The three months were, genuinely, fun – I want to give Darryl his due, because fun is underrated as a quality in another person and Darryl had it in abundance. He knew things about an impressive variety of subjects and had opinions about all of them and was open to revising his opinions in the face of evidence, which is rarer than it should be. He was good company. He made me laugh more frequently than anyone had in recent memory.
He also talked during sex.
I need to tell you about this with the clinical accuracy it requires, because talked does not quite convey the full picture. Darryl was not a man who occasionally said something in the heat of the moment. Darryl was a man for whom arousal and articulation were not separate states. He would be in the middle of something that was going quite well by any objective measure and he would say — not whisper, say, in his regular conversational voice – something about the angle or the technique or a related historical or anatomical observation.
The first time this happened I stopped completely.
“Are you lecturing me right now?”
“I’m providing context,” he said.
“Darryl.”
“It’s relevant.”
“To what?”
“To what I’m about to do,” he said, and then he did it, and it was relevant, and I was briefly too distracted to maintain my objections.
He was right about most things he said, which was the infuriating part. He kissed like it was a conversation he wanted to continue, long and thorough and with genuine interest in the response. Oral was a particular enthusiasm of his – given and received with the focused, curious attention of someone who had read everything on the subject and was pleased to apply theory to practice.
“Are you narrating?” I said at one point.
“Observation,” he said. “Your left- “
“Darryl.”
“Right,” he said. And went back to it.
The sex was, on balance, good. Varied and curious and enthusiastic, never mechanical, always slightly too much going on. He was genuinely interested in the full landscape of the thing – what worked, what almost worked, what might work with minor adjustment. He would have benefited from a research assistant and a grant.
We ended after three months not because of any particular event but because nothing was escalating – not between us as people, not in any direction that suggested the next stage. Darryl was fun and I liked him and there was no trajectory. He seemed to feel the same way. We had a final dinner and agreed, with the mild, amicable understanding of two people whose chapter was complete – and yes, I noticed the phrasing, I noticed immediately – that it had been a good three months.

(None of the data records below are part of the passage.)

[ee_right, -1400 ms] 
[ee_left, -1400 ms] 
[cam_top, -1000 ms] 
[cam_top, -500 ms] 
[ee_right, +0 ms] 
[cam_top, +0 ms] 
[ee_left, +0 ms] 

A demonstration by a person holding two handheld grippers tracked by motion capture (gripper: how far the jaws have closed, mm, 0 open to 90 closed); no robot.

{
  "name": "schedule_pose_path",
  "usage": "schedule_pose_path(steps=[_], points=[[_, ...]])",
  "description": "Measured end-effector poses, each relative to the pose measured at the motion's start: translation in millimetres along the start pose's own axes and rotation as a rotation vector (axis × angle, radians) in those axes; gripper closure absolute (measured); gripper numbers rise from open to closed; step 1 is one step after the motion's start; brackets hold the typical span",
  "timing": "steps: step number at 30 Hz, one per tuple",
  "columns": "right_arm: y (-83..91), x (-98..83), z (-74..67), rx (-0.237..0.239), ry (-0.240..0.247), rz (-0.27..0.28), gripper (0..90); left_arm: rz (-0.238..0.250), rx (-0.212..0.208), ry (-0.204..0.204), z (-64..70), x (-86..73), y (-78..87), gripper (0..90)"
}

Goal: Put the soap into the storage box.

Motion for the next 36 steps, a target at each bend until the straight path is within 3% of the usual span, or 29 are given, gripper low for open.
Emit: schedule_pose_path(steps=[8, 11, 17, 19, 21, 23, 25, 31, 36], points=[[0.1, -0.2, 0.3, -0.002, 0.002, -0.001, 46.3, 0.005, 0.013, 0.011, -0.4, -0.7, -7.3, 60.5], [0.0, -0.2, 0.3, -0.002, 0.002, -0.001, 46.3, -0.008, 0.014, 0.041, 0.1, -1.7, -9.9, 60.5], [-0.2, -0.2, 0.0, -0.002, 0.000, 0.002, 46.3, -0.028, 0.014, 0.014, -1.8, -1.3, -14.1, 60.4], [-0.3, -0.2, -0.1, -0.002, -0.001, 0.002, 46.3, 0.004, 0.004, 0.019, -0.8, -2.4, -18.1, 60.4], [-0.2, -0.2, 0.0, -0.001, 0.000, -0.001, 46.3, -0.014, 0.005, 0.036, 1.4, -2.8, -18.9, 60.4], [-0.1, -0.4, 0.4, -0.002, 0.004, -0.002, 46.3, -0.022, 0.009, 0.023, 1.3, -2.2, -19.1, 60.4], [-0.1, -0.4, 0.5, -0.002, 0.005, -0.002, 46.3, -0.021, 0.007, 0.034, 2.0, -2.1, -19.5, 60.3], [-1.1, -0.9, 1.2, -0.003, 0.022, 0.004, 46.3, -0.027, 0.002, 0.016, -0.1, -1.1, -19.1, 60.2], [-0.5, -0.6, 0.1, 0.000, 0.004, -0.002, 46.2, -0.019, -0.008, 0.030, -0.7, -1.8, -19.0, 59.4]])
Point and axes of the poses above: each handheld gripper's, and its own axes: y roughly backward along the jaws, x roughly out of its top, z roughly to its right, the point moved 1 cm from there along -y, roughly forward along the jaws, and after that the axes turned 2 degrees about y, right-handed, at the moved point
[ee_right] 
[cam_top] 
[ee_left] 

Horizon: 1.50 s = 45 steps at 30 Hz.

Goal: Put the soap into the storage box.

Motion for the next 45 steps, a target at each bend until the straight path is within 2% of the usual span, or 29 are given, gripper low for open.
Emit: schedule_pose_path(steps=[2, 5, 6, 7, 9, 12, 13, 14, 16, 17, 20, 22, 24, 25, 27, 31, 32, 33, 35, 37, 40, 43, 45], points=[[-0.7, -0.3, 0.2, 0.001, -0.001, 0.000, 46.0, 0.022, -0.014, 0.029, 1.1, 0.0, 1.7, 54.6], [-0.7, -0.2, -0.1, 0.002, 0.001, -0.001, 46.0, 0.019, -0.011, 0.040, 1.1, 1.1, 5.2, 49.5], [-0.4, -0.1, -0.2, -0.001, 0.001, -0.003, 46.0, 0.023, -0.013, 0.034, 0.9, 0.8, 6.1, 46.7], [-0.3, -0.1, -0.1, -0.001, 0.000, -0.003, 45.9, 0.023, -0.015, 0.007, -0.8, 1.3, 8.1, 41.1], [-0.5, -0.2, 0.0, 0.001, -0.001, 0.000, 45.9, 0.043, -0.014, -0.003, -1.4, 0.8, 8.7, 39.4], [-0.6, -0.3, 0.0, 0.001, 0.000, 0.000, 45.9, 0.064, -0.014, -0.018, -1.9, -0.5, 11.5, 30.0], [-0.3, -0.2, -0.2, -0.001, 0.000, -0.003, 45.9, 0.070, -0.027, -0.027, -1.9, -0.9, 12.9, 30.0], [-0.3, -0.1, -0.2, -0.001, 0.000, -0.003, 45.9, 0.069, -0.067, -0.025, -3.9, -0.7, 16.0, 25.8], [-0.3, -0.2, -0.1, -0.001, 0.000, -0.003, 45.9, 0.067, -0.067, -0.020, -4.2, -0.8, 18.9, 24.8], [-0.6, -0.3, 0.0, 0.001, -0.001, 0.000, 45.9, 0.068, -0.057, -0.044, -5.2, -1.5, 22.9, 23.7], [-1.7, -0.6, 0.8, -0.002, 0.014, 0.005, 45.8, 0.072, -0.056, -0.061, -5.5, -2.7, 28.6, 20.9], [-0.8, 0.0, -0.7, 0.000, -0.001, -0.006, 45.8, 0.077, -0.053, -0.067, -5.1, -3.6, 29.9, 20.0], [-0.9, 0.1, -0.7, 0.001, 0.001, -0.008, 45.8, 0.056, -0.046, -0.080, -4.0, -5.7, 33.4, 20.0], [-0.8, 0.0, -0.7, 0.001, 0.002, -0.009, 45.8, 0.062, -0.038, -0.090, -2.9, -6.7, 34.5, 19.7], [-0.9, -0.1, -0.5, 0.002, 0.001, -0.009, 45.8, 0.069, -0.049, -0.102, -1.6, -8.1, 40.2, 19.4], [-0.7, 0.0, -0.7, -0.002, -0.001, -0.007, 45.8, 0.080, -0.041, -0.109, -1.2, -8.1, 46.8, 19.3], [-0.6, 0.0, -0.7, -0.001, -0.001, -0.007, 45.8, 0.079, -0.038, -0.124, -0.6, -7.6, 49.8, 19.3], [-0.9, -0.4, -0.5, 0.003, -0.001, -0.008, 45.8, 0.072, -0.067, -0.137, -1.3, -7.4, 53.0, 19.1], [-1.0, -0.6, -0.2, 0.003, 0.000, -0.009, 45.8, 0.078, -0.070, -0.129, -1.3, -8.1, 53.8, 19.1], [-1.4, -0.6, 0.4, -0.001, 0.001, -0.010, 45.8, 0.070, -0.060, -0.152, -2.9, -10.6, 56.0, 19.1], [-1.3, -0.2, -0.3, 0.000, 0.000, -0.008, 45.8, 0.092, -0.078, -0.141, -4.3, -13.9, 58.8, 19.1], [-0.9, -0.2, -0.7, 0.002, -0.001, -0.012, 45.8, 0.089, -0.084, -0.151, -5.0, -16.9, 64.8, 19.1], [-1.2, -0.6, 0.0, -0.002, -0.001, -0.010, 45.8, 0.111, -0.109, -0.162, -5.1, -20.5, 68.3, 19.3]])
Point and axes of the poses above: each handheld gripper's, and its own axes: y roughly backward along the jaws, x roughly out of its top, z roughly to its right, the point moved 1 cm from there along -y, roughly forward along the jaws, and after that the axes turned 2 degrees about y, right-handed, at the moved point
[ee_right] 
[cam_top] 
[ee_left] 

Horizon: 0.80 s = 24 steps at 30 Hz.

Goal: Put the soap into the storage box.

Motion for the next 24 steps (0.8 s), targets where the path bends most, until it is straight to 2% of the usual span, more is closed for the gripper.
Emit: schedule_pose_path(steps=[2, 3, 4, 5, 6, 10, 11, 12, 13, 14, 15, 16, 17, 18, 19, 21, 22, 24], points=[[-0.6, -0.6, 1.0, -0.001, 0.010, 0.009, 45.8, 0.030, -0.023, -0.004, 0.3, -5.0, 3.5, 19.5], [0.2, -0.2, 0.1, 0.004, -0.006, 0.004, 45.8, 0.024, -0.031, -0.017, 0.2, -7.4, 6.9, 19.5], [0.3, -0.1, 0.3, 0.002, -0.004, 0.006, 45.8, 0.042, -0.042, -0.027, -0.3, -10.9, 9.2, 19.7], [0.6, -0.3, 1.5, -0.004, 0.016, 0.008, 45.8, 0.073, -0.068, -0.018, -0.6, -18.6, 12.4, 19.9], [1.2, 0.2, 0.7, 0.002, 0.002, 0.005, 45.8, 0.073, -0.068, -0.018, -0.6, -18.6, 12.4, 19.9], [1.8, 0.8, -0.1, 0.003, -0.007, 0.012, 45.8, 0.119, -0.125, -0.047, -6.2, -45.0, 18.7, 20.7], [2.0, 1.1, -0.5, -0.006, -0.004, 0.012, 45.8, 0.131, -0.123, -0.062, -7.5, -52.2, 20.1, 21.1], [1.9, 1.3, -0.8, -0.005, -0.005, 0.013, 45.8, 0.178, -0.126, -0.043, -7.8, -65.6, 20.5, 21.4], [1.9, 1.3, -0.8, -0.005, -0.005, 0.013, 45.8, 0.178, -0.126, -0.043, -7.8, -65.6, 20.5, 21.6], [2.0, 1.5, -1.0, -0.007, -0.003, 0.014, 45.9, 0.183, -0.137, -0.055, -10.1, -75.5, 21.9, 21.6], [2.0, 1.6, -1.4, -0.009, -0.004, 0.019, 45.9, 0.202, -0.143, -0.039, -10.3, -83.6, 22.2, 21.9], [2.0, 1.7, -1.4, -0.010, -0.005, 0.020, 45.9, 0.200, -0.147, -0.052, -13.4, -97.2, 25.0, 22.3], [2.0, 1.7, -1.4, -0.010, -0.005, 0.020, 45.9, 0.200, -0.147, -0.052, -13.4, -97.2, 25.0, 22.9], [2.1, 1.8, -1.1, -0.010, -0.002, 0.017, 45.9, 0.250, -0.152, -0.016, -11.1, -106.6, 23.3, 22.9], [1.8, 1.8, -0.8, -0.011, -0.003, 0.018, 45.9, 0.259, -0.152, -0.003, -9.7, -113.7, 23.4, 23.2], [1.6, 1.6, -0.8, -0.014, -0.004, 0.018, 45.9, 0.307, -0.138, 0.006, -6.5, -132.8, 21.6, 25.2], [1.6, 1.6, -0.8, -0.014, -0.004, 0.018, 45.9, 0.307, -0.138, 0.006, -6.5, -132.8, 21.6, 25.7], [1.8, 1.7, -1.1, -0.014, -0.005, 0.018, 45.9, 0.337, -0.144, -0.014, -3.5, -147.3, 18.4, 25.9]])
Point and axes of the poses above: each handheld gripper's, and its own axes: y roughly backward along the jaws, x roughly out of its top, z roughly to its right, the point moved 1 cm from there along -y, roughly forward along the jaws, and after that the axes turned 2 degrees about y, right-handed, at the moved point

He texted me an interesting article about cardiac nurse burnout the following week and I sent back a relevant study and this is still, occasionally, how we communicate.
I drove home from the last dinner and I sat in my car.
Aries. Taurus. Gemini.
March, April, May, June.
Sequential. In order. Without any particular intention.
I sat with this information for approximately four minutes.
Then I called my mother.
“Did you do something?” I said when she answered.
“Hello to you too,” she said.
“Did you do something. Astrologically. Did you put something somewhere or – I don’t know how your thing works, but – “
“What happened?”
I told her about the three signs in three months.
She was quiet for a moment.
“Sweetheart,” she said, “what you don’t believe in can’t affect you.”
“I don’t believe that’s how it works.”
“Exactly,” she said. “So you have nothing to worry about.”
I hung up.
I sat in the car.
I did not believe in astrology.
I was also going to find a Cancer on a dating app the following week, because if there was a pattern then the scientific thing to do was observe the pattern, and if there was no pattern then I would confirm the null hypothesis and feel better, and either way I was doing this for methodological reasons and not because my mother had done something I couldn’t explain.
I opened the app.
This is where it had started to feel less like coincidence and more like something I did not have the vocabulary for yet.
That was the part that bothered me.
I don’t believe in astrology.
I just matched with a Cancer anyway.